Teori social learning ini mula-mula dikembangkan oleh Albert Bandura dan yang
kemudian dikembangkan oleh Dollard-Millard. Ada tiga hal yang menyebabkan
seseorang meniru atau meneladani orang lain, yaitu kemampuan belajar dan
berpikir yng dimiliki manusia, adanya kebutuhan-kebutuhan yang sama dan
kebutuhan afiliasi dalam diri setiap orang, dan adanya konsekuensi positif yang
dituntut oleh setiap kebutuhan yang muncul.
Kemampuan
belajar dan berpikir yang dimiliki oleh manusia merupakan unsur yang menentukan
dalam keteladanan, atau yang dalam istilah psikologi disebut dengan social
learning/imitation. Manusia memiliki kemampuan ini karena memiliki akal
budi/hikmat (Matius 22:36). Memiliki akal budi berbeda dengan memiliki otak,
sekalipun akal budi berasal dari kerja otak. Akal budi adalah anugerah khusus
yang diberikan oleh Allah, dimana tidak didapati pada binatang. Binatang
memiliki otak seperti manusia namun dengan volume yang berbeda. Dengan otak
inilah binatang juga mempunyai kemampuan untuk belajar. Misalnya seekor gajah
bisa dilatih kemampuan khusus yang bukan perilaku umum “ masyarakat gajah “
seperti yang di dapati dalam pertunjukkan sirkus. Gajah bisa duduk di atas
kursi, bisa berdiri, main bola dan lain sebagainya. Namun tidak pernah
dikatakan bahwa gajah mempunyai akal budi, alkitabpun tidak pernah menyebutnya.

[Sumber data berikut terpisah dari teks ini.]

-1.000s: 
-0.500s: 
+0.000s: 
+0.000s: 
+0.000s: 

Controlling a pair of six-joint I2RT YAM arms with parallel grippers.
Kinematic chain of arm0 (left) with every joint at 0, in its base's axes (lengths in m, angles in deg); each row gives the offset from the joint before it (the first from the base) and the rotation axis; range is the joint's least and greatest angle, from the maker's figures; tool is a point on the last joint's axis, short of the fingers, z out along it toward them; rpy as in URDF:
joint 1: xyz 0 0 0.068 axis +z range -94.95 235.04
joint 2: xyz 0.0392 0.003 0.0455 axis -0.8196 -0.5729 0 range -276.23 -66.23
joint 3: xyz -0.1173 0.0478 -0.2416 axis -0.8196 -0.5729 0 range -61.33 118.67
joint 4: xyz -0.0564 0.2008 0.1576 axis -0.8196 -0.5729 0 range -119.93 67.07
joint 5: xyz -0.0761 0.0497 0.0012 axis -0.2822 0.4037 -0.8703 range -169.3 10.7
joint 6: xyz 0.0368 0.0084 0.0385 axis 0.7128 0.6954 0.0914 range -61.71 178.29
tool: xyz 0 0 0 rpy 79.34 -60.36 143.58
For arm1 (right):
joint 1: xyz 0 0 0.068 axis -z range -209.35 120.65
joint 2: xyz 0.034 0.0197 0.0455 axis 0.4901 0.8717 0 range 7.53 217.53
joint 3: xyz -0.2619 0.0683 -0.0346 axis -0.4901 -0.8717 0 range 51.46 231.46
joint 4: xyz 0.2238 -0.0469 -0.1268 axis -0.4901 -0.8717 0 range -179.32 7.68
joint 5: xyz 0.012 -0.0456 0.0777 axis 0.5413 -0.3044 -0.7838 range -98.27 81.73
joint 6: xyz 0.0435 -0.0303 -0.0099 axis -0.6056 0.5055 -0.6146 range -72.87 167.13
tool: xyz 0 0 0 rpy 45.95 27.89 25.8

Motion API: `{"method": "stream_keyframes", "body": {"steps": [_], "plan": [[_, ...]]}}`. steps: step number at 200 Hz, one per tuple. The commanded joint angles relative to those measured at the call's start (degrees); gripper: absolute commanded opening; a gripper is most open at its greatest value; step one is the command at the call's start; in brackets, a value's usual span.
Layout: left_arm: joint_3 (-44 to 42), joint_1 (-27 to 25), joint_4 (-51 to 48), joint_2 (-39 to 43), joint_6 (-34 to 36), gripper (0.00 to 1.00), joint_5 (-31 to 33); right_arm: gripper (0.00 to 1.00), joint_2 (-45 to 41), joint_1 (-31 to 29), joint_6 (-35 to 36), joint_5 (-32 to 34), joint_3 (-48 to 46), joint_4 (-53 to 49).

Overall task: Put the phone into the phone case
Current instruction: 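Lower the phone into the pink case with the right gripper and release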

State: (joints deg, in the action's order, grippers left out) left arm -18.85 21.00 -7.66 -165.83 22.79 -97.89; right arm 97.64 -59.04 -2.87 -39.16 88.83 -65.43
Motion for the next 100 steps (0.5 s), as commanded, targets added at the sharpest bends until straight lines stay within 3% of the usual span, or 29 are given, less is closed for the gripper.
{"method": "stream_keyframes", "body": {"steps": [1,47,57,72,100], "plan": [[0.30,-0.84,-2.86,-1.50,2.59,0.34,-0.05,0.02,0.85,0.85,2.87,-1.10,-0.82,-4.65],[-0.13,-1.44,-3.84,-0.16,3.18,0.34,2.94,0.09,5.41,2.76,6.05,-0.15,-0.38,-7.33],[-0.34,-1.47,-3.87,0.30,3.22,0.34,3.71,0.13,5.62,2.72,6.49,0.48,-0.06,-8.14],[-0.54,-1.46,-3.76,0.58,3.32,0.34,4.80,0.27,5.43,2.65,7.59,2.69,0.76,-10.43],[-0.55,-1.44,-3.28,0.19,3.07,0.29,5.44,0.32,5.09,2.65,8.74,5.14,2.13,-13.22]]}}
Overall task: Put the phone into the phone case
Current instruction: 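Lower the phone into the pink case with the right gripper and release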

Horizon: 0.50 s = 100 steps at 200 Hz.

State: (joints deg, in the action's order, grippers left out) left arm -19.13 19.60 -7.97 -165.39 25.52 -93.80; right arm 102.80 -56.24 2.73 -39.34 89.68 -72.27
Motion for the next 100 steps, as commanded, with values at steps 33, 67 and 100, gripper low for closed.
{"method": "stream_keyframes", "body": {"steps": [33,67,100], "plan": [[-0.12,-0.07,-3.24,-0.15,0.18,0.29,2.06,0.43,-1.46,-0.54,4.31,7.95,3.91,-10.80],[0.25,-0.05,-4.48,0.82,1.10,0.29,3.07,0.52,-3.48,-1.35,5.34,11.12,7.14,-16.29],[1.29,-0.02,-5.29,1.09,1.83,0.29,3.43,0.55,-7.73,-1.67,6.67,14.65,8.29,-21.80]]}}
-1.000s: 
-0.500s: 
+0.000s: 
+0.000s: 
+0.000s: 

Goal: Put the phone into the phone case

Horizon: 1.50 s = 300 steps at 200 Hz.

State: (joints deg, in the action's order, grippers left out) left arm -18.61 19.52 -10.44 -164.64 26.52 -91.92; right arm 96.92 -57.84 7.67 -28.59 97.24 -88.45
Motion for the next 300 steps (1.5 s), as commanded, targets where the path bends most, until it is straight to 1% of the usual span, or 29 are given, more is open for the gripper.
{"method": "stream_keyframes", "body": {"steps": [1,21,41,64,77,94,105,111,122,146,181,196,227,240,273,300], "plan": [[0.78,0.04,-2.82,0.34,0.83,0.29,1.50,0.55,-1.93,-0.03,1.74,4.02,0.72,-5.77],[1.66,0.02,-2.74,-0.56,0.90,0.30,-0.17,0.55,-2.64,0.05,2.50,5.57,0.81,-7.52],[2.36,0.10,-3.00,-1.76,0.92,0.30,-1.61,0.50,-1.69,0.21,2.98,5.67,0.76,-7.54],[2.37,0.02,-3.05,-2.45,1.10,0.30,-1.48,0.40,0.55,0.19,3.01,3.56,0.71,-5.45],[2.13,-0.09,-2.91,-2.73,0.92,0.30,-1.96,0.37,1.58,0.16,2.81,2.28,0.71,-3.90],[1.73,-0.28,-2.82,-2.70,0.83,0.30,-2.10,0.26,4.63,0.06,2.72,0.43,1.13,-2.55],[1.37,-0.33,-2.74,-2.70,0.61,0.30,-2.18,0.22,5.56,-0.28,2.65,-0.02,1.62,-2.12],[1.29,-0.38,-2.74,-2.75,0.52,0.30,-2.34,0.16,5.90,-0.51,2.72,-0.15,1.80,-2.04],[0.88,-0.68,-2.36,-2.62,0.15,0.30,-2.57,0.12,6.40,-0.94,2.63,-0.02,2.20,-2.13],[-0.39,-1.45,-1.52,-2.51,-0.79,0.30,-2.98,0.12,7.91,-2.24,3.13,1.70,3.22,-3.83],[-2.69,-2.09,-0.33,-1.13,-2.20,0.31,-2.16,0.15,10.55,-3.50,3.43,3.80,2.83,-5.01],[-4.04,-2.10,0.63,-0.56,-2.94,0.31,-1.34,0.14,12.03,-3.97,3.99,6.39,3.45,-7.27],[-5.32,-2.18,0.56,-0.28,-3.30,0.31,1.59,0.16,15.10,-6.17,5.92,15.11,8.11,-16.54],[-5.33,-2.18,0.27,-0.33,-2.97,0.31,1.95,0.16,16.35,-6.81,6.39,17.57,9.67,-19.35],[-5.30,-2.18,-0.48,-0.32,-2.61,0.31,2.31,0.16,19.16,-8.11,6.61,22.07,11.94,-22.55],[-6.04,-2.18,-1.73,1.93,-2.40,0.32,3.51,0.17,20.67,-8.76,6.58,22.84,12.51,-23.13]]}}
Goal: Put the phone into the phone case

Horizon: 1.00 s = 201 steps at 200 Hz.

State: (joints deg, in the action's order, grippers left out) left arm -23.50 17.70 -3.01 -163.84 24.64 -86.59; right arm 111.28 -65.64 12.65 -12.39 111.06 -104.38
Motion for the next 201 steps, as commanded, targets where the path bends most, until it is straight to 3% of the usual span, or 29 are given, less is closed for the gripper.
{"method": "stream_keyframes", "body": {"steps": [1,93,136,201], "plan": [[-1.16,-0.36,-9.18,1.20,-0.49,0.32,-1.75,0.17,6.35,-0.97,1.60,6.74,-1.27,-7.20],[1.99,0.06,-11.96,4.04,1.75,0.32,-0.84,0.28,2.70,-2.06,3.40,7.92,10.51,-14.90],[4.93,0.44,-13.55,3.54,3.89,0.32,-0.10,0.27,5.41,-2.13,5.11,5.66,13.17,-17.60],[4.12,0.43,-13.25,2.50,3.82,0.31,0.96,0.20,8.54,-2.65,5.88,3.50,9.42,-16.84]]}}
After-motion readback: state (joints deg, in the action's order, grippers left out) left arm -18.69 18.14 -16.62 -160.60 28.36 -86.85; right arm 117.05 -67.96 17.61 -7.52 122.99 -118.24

Akal budi bukan hanya memberikan kemampuan kepada manusia untuk belajar, namun
juga untuk berpikir. Binatang tidak bisa berpikir di luar kebiasaannya.
Perubahan perilaku seekor binatang karena adanya latihan dan pengalaman, namun
perubahan perilaku pada manusia tidak memerlukan latihan yang lama tetapi hanya
dengan melihat suatu contoh. Seorang anak yang belum terbiasa menggunakan
cangkul, ketika melihat seorang petani mencangkul, maka anak tersebut akan
dengan mudah menirukan perilaku mencangkul ketika bermain. Anak tersebut tidak
memerlukan latihan khusus untuk dapat meniru cara mencangkul. Kemampuan si anak
untuk meniru perilaku mencangkul karena adanya kemampuan belajar dan berpikir.
Jadi menirukan sesuatu yang dilakukan oleh orang lain merupakan hal yang mudah
bagi seseorang karena kemampuannya untuk belajar dan berpikir.
Kebutuhan
adalah unsur lain yang menentukan dalam keteladanan. Abraham H. Maslow
menyatakan bahwa perilaku seseorang di dorong oleh motivasi yang berakar pada
kebutuhan. Setiap orang mempunyai kebutuhan. Ketika suatu kebutuhan muncul pada
diri seseorang maka akan terjadi ketidakseimbangan dan ketegangan dalam diri
orang tersebut yang menuntut pemenuhan. Misal, ketika seseorang lapar, maka
muncul kebutuhan untuk makan. Kebutuhan ini mengakibatkan seseorang pergi ke
lemari,ke warung, beli roti dll. Keteladanan memerlukan unsur kebutuhan. Ketika
seseorang mencontohkan sesuatu kepada orang lain, tidak secara otomatis orang
tersebut akan meniru sesuatu yang dicontohkan. Peniruan suatu perilaku
didasarkan akan adanya kebutuhan yang sama, jika tidak maka peniruan tidak akan
terjadi. Misal: meskipun ada warung soto ayam yang banyak dikunjungi pembeli,
tidak semua orang mampir ke warung tersebut, karena kebutuhan yang berbeda
seperti kebutuhan rekreasi. Sekalipun mempunyai kebutuhan yang sama yaitu untuk
makan, tidak menjamin orang yang lapar tersebut mampir ke warung soto tersebut,
karena kebutuhannya bukan makan soto namun makan pecel. Kebutuhan yang berbeda
juga bisa membuat seseorang meniru peilaku orang lain. Hal ini muncul biasanya
pada seseorang yang mempunyai kebutuhan bergabung/bersama/afiliasi. Misal:
Hudson Taylor mempelajari budaya Cina dan meniru hal-hal yang dilakukan oleh
orang Cina (hal yang tidak bertentangan dengan Alkitab) dengan tujuan supaya
bisa diterima oleh masyarakat setempat sehingga berita Injil dapat sampai
kepada orang Cina. Jadi kebutuhan menyebabkan seseorang meniru atau mencontoh
orang lain.
Selain
kebutuhan, konsekuensi juga merupakan unsur penting yang menentukan dalam
keteladanan. Dalam istilah psikologi konsekuensi dikenal dengan nama reward.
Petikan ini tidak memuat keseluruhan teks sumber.